=== Assignment ===
Please write out the complete listing that follows, exactly as it reads.
------------------------------------------------------------
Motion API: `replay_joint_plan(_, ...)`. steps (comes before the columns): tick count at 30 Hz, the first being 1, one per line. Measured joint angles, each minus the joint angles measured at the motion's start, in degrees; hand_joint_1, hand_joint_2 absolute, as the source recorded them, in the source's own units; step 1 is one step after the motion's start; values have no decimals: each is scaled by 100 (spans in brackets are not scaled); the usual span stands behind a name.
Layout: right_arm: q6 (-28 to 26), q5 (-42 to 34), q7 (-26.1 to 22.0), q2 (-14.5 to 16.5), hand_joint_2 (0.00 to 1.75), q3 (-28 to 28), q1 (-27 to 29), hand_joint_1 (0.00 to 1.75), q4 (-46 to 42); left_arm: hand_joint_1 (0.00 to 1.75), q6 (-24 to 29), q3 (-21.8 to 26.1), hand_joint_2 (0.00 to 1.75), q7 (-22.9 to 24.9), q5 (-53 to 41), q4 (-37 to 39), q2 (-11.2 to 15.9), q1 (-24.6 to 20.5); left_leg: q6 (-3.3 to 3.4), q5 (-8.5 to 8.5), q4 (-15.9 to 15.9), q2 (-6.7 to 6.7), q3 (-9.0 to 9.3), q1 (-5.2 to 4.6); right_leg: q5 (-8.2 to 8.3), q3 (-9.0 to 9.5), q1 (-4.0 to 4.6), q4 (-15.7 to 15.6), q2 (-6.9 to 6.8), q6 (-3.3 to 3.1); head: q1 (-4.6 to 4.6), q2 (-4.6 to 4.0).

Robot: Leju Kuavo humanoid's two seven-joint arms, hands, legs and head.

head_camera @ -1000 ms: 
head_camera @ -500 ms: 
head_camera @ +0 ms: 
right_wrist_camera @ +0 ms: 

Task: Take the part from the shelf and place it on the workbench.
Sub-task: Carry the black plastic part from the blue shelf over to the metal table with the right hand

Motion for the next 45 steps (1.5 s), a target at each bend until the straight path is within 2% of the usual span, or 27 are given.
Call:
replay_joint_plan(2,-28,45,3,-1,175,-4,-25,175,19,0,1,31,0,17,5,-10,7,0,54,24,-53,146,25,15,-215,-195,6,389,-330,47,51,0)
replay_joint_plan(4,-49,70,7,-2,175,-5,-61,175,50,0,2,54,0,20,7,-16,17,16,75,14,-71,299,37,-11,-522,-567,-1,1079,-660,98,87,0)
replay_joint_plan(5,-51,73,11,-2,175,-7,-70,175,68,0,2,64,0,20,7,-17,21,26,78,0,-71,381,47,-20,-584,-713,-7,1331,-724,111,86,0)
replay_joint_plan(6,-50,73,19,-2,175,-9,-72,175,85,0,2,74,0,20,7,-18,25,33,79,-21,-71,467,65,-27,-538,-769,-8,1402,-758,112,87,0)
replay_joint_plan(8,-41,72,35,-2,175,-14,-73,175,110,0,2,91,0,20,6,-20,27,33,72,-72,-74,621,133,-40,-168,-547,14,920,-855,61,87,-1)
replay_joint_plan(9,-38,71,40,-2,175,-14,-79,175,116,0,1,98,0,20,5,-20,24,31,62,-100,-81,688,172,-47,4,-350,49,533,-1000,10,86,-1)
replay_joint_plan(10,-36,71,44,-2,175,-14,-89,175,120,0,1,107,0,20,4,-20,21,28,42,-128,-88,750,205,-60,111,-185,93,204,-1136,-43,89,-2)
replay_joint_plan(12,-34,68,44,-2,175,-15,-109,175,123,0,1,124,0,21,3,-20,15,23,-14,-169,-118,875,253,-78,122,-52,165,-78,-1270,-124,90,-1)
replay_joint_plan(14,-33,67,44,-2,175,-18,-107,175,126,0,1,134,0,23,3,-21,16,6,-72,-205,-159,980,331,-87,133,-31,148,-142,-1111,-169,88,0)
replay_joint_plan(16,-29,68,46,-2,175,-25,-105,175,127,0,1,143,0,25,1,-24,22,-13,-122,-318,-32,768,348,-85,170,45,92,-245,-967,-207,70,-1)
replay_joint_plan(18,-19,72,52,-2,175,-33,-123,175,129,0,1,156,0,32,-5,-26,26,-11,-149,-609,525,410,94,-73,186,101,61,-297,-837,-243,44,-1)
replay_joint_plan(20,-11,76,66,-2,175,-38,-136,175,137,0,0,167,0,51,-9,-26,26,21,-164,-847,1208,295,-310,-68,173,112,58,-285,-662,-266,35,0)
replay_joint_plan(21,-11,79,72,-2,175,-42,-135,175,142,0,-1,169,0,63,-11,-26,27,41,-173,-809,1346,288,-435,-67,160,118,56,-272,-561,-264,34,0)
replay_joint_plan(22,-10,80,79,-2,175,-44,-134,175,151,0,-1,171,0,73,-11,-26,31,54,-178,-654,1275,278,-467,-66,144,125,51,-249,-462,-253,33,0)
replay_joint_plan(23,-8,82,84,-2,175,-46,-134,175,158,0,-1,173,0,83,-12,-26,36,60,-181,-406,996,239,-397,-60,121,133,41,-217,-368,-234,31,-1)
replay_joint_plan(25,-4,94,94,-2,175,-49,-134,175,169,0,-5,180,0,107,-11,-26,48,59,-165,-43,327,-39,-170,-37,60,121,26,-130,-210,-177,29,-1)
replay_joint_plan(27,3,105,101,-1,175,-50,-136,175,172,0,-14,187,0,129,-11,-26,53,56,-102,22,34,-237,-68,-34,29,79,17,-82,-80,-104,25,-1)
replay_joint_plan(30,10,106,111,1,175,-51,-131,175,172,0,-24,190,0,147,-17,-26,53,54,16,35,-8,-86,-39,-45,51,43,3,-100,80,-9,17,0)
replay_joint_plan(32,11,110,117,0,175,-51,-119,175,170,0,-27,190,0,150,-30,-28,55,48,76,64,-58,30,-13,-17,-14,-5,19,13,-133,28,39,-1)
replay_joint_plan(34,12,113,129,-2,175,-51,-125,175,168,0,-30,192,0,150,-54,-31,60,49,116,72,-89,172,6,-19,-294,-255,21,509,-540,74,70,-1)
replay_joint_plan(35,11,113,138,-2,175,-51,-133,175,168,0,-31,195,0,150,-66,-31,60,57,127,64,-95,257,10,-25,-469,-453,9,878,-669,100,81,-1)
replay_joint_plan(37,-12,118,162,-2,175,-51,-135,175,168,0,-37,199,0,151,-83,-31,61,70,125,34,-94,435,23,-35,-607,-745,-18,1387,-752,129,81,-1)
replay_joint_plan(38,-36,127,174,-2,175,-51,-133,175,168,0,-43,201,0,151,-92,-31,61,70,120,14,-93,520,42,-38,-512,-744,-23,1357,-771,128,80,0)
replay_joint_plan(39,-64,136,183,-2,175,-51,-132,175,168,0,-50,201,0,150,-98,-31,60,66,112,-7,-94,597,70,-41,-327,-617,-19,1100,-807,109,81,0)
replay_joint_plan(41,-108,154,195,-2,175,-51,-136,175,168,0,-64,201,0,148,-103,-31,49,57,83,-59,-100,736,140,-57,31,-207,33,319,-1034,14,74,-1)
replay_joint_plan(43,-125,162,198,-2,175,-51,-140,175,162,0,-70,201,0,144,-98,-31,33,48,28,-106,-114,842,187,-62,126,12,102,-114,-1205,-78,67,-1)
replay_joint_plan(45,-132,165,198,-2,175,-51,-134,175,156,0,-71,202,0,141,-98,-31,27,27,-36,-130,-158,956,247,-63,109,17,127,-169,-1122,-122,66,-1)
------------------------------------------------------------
=== Exercise output ===
Motion API: `replay_joint_plan(_, ...)`. steps (comes before the columns): tick count at 30 Hz, the first being 1, one per line. Measured joint angles, each minus the joint angles measured at the motion's start, in degrees; hand_joint_1, hand_joint_2 absolute, as the source recorded them, in the source's own units; step 1 is one step after the motion's start; values have no decimals: each is scaled by 100 (spans in brackets are not scaled); the usual span stands behind a name.
Layout: right_arm: q6 (-28 to 26), q5 (-42 to 34), q7 (-26.1 to 22.0), q2 (-14.5 to 16.5), hand_joint_2 (0.00 to 1.75), q3 (-28 to 28), q1 (-27 to 29), hand_joint_1 (0.00 to 1.75), q4 (-46 to 42); left_arm: hand_joint_1 (0.00 to 1.75), q6 (-24 to 29), q3 (-21.8 to 26.1), hand_joint_2 (0.00 to 1.75), q7 (-22.9 to 24.9), q5 (-53 to 41), q4 (-37 to 39), q2 (-11.2 to 15.9), q1 (-24.6 to 20.5); left_leg: q6 (-3.3 to 3.4), q5 (-8.5 to 8.5), q4 (-15.9 to 15.9), q2 (-6.7 to 6.7), q3 (-9.0 to 9.3), q1 (-5.2 to 4.6); right_leg: q5 (-8.2 to 8.3), q3 (-9.0 to 9.5), q1 (-4.0 to 4.6), q4 (-15.7 to 15.6), q2 (-6.9 to 6.8), q6 (-3.3 to 3.1); head: q1 (-4.6 to 4.6), q2 (-4.6 to 4.0).

Robot: Leju Kuavo humanoid's two seven-joint arms, hands, legs and head.

head_camera @ -1000 ms: 
head_camera @ -500 ms: 
head_camera @ +0 ms: 
right_wrist_camera @ +0 ms: 

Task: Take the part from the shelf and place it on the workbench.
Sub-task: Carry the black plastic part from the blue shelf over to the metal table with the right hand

Motion for the next 45 steps (1.5 s), a target at each bend until the straight path is within 2% of the usual span, or 27 are given.
Call:
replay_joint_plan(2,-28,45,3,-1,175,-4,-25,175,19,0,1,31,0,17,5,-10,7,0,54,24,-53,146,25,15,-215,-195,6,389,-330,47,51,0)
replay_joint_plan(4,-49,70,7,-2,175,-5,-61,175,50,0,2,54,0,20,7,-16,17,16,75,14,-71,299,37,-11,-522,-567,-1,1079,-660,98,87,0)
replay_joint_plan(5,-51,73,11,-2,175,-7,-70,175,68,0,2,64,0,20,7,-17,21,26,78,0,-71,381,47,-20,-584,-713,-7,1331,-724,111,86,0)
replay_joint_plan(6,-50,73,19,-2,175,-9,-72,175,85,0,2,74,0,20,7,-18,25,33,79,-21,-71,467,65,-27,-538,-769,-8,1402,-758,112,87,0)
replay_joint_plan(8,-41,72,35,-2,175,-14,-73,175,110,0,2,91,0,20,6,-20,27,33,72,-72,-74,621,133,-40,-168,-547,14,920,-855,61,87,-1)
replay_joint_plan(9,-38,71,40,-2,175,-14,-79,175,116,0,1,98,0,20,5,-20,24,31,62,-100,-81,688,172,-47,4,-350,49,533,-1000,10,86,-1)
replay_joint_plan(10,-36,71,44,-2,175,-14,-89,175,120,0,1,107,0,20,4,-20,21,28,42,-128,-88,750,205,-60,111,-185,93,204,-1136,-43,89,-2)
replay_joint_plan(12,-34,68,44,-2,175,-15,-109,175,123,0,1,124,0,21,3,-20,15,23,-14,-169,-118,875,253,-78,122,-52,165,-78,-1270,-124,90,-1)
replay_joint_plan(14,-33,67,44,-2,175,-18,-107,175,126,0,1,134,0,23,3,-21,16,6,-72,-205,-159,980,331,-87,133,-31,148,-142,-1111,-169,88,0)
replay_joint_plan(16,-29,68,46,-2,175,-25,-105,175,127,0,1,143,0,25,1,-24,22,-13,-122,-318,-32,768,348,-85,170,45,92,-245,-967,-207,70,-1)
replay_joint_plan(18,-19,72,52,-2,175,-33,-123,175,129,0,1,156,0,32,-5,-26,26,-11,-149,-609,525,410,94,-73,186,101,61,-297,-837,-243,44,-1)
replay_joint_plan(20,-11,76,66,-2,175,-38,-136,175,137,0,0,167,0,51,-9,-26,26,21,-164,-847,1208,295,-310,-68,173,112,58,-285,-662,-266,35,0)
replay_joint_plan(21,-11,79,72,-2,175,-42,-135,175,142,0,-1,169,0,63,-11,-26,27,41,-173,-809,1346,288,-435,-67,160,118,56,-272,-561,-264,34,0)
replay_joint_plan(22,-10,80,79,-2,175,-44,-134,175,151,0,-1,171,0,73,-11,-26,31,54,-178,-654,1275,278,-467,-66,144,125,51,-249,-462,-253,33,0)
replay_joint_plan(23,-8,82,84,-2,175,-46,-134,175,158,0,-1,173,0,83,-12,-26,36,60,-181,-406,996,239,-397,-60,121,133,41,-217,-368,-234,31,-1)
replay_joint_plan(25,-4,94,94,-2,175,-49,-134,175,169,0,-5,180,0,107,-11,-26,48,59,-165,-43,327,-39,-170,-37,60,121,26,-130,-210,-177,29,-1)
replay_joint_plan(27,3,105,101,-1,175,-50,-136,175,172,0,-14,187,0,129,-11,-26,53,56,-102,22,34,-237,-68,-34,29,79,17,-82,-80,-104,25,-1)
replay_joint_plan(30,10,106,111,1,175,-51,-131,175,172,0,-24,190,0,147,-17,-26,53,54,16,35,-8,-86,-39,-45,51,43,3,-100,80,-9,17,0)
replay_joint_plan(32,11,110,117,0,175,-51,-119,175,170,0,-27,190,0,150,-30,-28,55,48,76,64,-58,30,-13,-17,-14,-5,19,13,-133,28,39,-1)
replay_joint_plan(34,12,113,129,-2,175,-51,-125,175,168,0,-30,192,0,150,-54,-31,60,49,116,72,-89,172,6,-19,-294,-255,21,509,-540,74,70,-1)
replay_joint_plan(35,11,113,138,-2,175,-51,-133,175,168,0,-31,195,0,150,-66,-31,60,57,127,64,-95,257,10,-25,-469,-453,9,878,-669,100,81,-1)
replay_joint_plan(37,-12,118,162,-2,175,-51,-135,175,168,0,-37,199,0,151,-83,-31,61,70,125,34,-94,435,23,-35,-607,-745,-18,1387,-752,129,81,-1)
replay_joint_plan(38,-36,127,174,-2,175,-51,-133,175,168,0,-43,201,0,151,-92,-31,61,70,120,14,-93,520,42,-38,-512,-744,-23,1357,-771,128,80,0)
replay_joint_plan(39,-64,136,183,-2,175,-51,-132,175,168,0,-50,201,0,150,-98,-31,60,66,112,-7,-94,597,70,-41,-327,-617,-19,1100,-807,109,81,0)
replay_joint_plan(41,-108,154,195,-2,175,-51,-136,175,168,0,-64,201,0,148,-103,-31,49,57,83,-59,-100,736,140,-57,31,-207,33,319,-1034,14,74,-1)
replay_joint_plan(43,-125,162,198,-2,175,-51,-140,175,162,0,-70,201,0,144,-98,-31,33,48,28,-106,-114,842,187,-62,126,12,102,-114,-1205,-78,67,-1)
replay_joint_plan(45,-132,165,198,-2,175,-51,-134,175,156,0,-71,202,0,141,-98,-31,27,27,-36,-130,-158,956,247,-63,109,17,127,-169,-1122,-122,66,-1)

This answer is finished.